● **The problem**:
Exactly as written, restate the material below from its first line through the line containing "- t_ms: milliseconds", and stop there.
● ● ●
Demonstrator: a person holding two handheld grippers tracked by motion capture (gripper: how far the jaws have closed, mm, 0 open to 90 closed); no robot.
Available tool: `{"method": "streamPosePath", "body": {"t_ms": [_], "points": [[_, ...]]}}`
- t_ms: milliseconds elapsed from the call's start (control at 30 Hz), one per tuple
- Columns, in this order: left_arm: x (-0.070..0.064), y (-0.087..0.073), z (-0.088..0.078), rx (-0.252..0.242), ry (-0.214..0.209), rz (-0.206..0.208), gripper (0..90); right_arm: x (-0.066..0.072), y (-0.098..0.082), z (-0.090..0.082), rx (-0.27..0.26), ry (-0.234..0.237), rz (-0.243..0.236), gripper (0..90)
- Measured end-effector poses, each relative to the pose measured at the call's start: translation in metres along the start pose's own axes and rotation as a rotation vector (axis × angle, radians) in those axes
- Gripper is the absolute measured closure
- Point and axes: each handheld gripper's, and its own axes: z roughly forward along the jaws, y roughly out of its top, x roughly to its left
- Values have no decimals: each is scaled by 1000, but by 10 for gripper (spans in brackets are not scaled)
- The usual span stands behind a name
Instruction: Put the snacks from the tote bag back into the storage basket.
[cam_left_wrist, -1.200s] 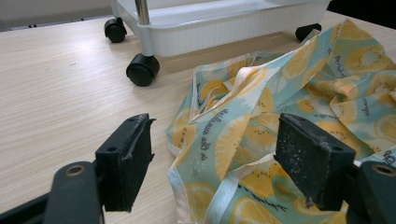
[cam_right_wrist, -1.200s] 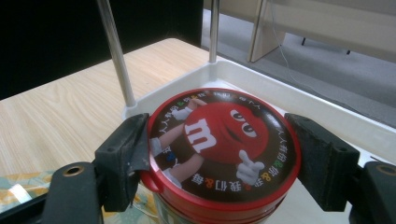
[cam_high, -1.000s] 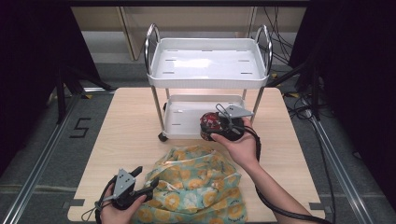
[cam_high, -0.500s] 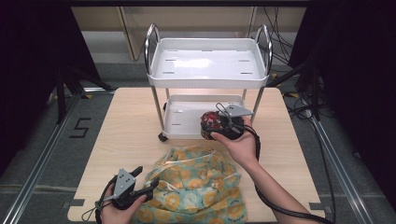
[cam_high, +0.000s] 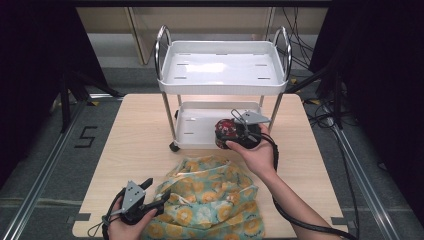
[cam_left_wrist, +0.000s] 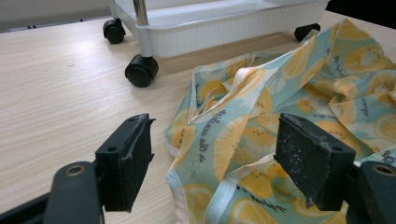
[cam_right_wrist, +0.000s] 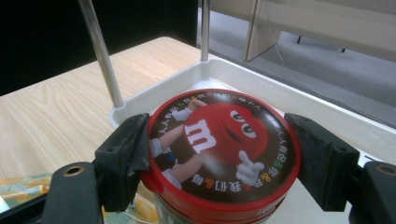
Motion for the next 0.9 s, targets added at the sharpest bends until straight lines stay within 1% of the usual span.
{"method": "streamPosePath", "body": {"t_ms": [33,67,133,233,267,300,367,400,433,500,533,567,600,633,733,767,800,900], "points": [[-1,0,1,-10,-2,-11,265,0,0,0,-1,3,1,266],[0,0,0,1,0,1,265,1,0,-1,-3,-7,20,266],[-1,0,0,0,-1,1,265,1,1,-2,9,-2,27,266],[0,0,0,3,4,2,265,0,1,-1,9,-3,20,266],[0,0,0,3,4,1,265,0,1,-1,7,-7,7,266],[-1,0,0,2,4,0,265,0,1,0,7,-7,9,266],[-1,0,0,1,4,-2,265,-1,1,1,-4,-12,-1,266],[-1,0,1,0,1,-3,265,0,1,1,-2,-7,12,266],[-1,0,0,2,4,-2,265,-1,2,1,3,-2,-1,266],[-1,0,1,1,4,-2,265,-1,2,2,6,-4,-6,266],[-1,0,1,-1,0,-4,265,-1,2,3,2,-5,-7,266],[-1,0,1,-1,-2,0,265,0,2,3,1,-11,6,266],[-1,0,1,-1,-2,1,265,0,3,3,4,-9,-3,266],[-1,0,1,-1,-3,2,265,0,3,4,6,-1,1,266],[-1,0,1,4,1,6,265,0,3,4,4,0,-2,266],[-1,0,1,4,2,4,265,0,3,5,-4,-5,-7,266],[-1,0,1,4,2,4,265,0,3,6,-1,5,-2,266],[-1,0,1,4,2,4,265,1,3,6,8,-6,3,266]]}}
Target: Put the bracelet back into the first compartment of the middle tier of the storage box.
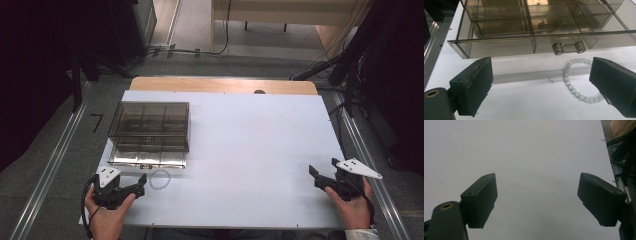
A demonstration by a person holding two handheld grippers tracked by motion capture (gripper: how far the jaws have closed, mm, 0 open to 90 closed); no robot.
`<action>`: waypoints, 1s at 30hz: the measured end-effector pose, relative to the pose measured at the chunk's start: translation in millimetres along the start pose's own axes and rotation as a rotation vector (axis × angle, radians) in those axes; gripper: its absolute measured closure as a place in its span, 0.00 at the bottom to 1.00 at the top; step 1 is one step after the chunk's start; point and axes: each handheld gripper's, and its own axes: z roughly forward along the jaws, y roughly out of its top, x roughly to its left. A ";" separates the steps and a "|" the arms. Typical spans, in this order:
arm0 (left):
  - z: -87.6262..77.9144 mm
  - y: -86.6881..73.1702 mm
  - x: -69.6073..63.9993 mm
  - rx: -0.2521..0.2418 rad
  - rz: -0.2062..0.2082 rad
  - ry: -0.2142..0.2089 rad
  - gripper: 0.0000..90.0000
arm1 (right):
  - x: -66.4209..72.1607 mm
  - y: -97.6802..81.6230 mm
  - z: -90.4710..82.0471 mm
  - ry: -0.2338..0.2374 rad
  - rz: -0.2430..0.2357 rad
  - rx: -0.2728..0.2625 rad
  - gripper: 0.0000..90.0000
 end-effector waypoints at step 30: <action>16.1 2.9 -28.5 0.024 0.060 -0.037 0.07 | 0.7 0.4 0.7 0.000 -0.006 0.000 0.16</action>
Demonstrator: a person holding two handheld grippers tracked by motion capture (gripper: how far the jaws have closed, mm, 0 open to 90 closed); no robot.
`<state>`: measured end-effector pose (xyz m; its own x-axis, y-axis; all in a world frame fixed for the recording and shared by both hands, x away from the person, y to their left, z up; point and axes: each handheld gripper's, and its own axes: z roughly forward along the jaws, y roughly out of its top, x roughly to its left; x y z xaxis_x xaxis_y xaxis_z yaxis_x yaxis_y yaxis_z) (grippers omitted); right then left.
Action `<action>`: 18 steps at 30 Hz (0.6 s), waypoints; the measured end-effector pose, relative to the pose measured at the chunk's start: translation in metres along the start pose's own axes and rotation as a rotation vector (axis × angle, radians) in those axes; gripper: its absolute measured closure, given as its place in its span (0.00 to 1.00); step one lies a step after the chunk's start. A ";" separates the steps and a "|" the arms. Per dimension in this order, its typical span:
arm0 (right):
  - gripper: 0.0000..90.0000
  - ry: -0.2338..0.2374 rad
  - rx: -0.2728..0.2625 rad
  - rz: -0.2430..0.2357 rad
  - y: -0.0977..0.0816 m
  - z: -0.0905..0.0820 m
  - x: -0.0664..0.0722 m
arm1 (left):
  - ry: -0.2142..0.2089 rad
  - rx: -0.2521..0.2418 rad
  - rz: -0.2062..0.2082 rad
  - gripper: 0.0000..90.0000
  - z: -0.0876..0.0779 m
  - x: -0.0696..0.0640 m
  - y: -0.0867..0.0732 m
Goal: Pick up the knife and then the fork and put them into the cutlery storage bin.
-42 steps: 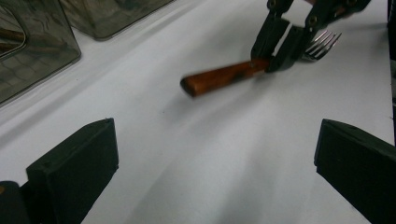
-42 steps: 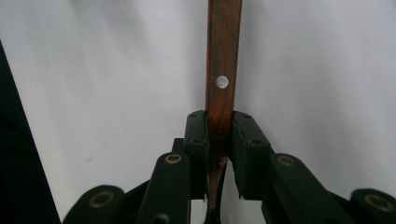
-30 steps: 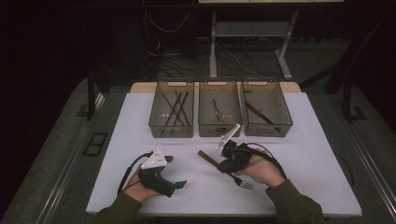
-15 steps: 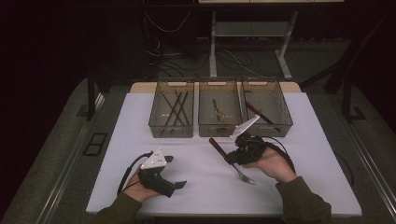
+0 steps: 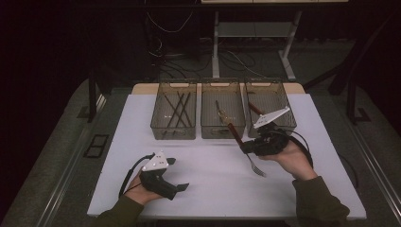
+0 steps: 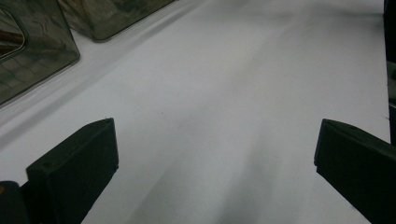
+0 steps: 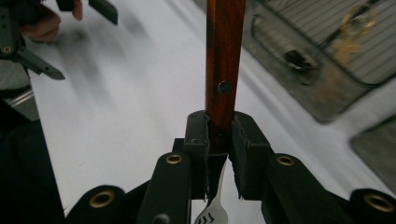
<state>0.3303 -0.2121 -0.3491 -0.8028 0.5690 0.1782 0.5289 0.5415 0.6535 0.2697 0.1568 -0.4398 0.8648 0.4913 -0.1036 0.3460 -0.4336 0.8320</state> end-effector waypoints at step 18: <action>0.86 -0.126 -0.195 0.082 -0.013 -0.034 -0.030 | 0.002 0.004 0.000 0.00 -0.001 0.001 0.000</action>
<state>0.3381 -0.2580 -0.3379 -0.7125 0.6852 0.1510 0.5176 0.3679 0.7725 0.2705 0.1582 -0.4397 0.8643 0.4926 -0.1022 0.3469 -0.4365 0.8301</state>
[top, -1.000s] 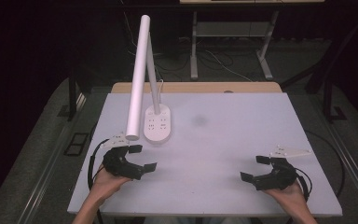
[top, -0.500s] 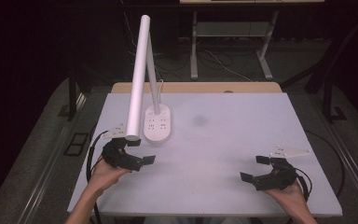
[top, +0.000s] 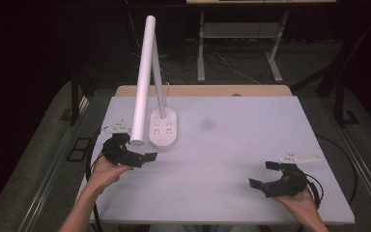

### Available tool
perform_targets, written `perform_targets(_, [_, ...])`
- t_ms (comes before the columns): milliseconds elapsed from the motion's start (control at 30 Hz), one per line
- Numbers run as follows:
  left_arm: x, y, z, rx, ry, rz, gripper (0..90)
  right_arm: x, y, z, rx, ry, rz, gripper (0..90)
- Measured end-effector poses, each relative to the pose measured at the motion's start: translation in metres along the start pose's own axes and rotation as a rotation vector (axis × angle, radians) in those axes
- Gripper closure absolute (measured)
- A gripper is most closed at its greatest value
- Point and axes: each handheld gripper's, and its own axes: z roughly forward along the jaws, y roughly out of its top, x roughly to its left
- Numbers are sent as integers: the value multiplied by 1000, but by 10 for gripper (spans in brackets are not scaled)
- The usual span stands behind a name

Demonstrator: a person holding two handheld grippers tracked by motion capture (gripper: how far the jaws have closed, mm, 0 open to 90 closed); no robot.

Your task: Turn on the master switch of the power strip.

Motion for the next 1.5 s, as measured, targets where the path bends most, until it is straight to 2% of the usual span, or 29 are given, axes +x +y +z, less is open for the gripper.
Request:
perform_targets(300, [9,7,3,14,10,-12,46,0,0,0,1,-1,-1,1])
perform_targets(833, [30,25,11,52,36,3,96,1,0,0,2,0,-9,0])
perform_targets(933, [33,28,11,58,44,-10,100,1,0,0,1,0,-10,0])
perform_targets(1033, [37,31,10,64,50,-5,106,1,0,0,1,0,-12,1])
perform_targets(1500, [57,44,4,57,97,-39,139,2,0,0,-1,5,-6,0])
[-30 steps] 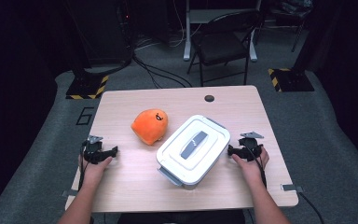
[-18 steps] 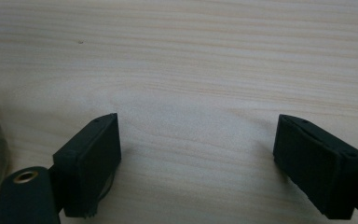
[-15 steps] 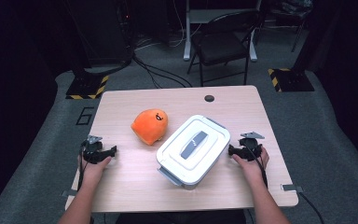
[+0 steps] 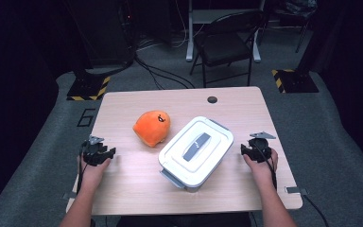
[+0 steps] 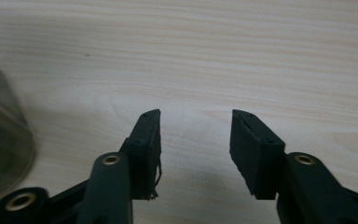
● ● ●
● **Answer space**:
Demonstrator: a person holding two handheld grippers tracked by motion capture (gripper: how far the jaws have closed, mm, 0 open to 90 closed); no robot.
Available tool: `{"method": "streamPosePath", "body": {"t_ms": [_], "points": [[_, ...]]}}`
- t_ms: milliseconds elapsed from the call's start (control at 30 Hz), one per tuple

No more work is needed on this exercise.